WORK ORDER:
Between the line containing "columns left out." and the line containing "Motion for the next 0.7" lies a run of lines; give that run again exactly, with both of those lines, and nothing else from the entries below.

DATA IN THIS EXERCISE:
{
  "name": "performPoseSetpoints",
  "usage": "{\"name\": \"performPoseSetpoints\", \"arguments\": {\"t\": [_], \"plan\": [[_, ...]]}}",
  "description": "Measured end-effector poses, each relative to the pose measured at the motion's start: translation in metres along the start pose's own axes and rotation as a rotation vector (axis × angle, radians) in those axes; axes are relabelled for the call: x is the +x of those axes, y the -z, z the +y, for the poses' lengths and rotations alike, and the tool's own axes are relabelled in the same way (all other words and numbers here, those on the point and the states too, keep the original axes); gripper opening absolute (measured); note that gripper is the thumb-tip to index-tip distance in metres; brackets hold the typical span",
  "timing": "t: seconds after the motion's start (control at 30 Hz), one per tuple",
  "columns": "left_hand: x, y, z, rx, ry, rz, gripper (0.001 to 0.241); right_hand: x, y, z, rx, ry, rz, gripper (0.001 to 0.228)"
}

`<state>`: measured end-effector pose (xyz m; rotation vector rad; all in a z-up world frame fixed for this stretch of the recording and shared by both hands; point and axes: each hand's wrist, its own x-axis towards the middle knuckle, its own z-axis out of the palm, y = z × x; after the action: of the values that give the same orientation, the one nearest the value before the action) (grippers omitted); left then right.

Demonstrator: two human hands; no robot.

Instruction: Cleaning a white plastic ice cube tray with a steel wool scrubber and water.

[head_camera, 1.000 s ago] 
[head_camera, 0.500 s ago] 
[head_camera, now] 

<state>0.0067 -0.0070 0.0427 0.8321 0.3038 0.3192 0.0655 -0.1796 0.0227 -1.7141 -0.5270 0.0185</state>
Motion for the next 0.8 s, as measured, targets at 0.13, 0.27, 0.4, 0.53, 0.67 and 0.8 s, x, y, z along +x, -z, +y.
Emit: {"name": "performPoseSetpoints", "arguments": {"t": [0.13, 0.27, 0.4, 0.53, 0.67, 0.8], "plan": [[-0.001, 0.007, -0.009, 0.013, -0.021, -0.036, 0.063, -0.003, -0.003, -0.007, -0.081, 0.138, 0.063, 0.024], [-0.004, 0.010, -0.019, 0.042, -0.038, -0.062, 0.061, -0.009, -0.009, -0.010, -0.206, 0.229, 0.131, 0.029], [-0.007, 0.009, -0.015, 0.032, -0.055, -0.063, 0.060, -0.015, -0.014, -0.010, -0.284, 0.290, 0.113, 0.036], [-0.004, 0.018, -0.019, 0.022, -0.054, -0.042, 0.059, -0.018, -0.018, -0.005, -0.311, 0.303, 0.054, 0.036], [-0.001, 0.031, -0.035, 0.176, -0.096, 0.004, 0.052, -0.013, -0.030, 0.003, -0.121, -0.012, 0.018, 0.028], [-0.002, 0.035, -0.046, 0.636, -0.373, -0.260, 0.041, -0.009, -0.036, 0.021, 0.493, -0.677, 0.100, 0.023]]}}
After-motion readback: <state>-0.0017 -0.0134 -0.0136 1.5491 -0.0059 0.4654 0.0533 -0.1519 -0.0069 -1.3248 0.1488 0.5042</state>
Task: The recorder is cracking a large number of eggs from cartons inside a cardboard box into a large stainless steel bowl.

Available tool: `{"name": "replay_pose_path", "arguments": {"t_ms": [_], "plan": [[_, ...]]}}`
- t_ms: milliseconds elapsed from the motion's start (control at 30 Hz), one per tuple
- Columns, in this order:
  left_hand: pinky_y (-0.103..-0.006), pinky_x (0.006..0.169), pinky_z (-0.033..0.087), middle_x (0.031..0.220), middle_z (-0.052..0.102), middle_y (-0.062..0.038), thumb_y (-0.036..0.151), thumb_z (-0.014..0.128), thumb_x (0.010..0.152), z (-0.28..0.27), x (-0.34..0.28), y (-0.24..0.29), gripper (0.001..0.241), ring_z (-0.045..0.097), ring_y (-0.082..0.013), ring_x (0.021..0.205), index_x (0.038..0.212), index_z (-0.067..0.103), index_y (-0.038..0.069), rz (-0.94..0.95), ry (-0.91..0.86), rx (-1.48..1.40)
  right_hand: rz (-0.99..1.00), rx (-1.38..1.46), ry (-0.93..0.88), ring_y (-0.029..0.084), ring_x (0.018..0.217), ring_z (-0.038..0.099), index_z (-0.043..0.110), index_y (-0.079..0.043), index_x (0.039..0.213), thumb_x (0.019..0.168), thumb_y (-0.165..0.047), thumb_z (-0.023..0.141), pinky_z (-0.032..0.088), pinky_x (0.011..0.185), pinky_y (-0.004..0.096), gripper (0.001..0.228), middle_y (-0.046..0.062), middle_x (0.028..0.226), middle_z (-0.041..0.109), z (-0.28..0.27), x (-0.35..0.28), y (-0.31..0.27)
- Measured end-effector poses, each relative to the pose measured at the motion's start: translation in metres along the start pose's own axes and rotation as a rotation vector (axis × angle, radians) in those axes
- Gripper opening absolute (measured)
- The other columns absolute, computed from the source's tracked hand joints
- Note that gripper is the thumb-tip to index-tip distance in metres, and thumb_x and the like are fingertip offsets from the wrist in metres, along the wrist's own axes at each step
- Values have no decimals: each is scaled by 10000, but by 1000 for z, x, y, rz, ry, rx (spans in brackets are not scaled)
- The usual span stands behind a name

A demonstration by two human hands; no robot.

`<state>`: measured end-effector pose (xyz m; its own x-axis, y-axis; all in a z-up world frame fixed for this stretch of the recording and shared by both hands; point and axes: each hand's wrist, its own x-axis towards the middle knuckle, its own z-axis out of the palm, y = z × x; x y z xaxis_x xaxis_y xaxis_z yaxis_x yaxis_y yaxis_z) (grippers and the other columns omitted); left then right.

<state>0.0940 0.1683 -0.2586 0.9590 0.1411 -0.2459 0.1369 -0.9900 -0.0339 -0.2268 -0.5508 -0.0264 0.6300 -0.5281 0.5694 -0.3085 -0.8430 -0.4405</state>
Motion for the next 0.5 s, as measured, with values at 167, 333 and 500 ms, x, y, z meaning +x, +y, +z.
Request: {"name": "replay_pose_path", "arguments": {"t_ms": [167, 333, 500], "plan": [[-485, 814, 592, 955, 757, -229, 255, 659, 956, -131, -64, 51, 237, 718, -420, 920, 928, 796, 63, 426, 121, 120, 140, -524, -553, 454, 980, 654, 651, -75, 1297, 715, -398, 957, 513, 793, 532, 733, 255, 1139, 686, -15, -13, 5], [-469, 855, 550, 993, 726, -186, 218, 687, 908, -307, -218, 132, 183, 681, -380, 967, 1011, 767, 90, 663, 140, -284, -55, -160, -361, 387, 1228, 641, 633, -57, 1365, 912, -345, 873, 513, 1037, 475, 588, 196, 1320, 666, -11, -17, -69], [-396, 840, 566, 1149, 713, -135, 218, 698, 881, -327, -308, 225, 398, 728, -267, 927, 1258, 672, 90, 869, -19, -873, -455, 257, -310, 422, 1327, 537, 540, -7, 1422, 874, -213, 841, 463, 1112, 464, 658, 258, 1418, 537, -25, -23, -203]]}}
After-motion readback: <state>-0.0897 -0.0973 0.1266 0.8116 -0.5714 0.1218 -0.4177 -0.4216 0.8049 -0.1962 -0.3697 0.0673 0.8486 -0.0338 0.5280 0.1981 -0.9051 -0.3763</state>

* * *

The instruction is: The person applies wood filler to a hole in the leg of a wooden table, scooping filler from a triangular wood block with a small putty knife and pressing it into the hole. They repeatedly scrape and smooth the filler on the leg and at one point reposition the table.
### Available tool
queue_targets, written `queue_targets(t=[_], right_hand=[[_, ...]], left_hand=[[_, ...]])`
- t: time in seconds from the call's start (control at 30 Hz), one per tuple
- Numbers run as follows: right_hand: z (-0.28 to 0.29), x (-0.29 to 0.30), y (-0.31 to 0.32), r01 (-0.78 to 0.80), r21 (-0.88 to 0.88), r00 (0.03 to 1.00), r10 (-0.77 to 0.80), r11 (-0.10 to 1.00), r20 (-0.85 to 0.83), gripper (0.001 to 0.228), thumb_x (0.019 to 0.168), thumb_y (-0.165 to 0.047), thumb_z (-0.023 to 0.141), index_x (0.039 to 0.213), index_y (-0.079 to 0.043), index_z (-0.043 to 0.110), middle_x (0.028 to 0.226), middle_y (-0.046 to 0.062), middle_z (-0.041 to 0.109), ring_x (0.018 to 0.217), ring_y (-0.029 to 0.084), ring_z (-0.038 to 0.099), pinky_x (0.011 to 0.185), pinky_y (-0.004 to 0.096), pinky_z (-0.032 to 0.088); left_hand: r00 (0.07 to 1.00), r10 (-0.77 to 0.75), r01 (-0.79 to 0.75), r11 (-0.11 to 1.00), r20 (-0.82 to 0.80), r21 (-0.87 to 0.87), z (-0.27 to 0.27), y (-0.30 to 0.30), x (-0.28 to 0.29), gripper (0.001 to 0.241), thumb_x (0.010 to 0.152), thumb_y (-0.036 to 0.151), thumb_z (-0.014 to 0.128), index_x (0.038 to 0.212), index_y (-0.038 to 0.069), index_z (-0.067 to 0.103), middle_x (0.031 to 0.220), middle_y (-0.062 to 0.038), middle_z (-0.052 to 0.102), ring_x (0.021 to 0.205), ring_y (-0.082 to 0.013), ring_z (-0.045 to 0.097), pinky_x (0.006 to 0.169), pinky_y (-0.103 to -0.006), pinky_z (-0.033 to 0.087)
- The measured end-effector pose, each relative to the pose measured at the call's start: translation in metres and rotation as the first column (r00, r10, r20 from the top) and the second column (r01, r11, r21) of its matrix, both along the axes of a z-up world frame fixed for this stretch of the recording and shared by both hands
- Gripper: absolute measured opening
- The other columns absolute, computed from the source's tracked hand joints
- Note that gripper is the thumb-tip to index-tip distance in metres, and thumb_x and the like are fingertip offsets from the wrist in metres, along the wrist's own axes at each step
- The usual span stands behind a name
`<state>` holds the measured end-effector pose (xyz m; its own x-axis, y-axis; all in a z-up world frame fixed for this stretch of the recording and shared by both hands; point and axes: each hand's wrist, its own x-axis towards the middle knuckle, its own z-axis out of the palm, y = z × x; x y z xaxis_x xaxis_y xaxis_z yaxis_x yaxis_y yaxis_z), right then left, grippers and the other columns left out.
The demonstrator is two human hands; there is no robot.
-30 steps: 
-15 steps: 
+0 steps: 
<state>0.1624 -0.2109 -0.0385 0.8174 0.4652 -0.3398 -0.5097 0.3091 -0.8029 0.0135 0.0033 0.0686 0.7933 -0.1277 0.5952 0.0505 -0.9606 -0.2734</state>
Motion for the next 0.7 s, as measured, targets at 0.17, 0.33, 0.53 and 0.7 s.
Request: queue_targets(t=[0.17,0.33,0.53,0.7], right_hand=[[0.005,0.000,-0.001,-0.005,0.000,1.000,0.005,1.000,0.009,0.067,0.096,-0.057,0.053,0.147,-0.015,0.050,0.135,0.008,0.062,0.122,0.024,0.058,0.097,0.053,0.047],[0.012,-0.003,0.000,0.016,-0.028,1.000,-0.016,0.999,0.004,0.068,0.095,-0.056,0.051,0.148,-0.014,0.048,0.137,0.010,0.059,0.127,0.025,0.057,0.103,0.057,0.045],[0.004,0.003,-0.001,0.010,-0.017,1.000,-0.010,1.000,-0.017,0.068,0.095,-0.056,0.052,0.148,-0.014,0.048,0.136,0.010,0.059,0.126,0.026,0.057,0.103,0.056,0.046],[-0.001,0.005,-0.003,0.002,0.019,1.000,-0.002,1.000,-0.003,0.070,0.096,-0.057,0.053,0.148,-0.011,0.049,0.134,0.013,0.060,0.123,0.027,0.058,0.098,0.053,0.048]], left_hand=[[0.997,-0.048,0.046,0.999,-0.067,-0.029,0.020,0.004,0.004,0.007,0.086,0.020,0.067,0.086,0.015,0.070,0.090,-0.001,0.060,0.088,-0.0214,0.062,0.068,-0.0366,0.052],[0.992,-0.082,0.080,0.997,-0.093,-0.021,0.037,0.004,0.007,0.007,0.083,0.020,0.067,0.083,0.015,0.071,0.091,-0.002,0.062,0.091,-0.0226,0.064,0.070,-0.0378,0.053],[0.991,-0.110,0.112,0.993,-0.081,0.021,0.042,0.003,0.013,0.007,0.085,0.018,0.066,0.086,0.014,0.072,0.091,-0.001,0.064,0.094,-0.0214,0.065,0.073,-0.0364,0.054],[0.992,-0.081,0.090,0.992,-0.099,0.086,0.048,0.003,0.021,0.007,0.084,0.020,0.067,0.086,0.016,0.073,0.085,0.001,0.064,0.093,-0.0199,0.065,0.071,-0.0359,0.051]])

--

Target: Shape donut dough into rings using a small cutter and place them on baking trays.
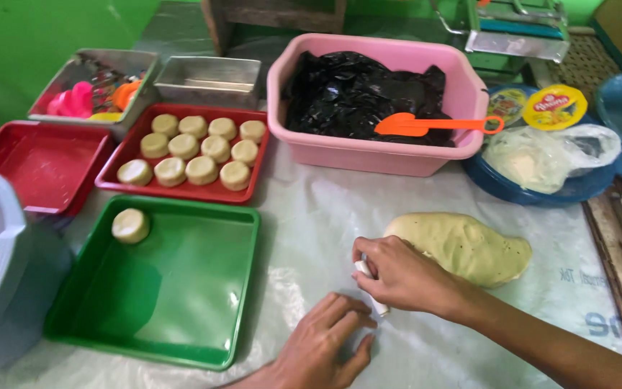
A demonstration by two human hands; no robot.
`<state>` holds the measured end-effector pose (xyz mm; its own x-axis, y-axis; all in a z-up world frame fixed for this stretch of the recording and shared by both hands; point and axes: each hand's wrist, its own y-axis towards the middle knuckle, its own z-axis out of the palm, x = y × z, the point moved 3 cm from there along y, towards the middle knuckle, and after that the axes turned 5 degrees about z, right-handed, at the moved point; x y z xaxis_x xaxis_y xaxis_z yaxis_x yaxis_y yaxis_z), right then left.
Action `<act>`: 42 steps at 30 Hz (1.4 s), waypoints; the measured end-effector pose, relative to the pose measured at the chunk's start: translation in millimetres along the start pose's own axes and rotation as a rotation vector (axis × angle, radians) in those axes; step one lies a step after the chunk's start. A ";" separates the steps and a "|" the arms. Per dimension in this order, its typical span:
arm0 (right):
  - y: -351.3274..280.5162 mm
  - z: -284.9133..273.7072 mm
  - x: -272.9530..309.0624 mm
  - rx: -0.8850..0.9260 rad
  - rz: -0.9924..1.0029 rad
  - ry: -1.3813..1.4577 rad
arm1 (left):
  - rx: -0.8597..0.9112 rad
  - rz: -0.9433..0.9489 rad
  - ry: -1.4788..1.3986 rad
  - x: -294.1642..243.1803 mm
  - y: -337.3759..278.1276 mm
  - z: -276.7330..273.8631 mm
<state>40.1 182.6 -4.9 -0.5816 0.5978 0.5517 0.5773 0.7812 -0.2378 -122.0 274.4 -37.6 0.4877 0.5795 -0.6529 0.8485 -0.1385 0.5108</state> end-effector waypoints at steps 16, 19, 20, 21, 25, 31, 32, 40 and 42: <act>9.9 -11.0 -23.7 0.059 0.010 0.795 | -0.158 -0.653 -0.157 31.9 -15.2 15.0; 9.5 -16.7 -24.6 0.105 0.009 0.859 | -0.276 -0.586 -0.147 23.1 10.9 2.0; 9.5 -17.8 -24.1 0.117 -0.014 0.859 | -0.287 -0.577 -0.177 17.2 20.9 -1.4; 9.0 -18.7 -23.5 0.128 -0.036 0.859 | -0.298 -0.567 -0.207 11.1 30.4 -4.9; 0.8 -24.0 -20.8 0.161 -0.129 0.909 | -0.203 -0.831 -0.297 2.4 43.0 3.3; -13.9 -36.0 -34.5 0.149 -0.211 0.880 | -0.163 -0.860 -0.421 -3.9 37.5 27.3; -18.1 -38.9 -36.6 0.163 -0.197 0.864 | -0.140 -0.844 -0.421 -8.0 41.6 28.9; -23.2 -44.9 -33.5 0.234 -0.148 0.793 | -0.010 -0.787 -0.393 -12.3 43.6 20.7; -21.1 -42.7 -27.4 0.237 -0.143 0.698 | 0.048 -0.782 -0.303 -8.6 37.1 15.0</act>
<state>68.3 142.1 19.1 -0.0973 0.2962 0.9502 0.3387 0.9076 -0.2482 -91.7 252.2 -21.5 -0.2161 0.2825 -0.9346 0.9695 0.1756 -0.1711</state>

THE COMPLETED TASK:
`<state>` holds the measured end-effector pose (xyz m; its own x-axis, y-axis; all in a z-up world frame fixed for this stretch of the recording and shared by both hands; point and axes: each hand's wrist, its own x-axis towards the middle knuckle, its own z-axis out of the palm, y = z × x; x y z xaxis_x xaxis_y xaxis_z yaxis_x yaxis_y yaxis_z), right then left, grippers and the other columns left out.
The demonstrator is two human hands; there is no robot.
-30 steps: 
-15 steps: 
+0 steps: 
<state>0.1624 -0.2109 -0.0385 0.8174 0.4652 -0.3398 -0.5097 0.3091 -0.8029 0.0135 0.0033 0.0686 0.7933 -0.1277 0.5952 0.0505 -0.9606 -0.2734</state>
Motion for the next 0.7 s, as measured, targets at 0.17, 0.33, 0.53 and 0.7 s.

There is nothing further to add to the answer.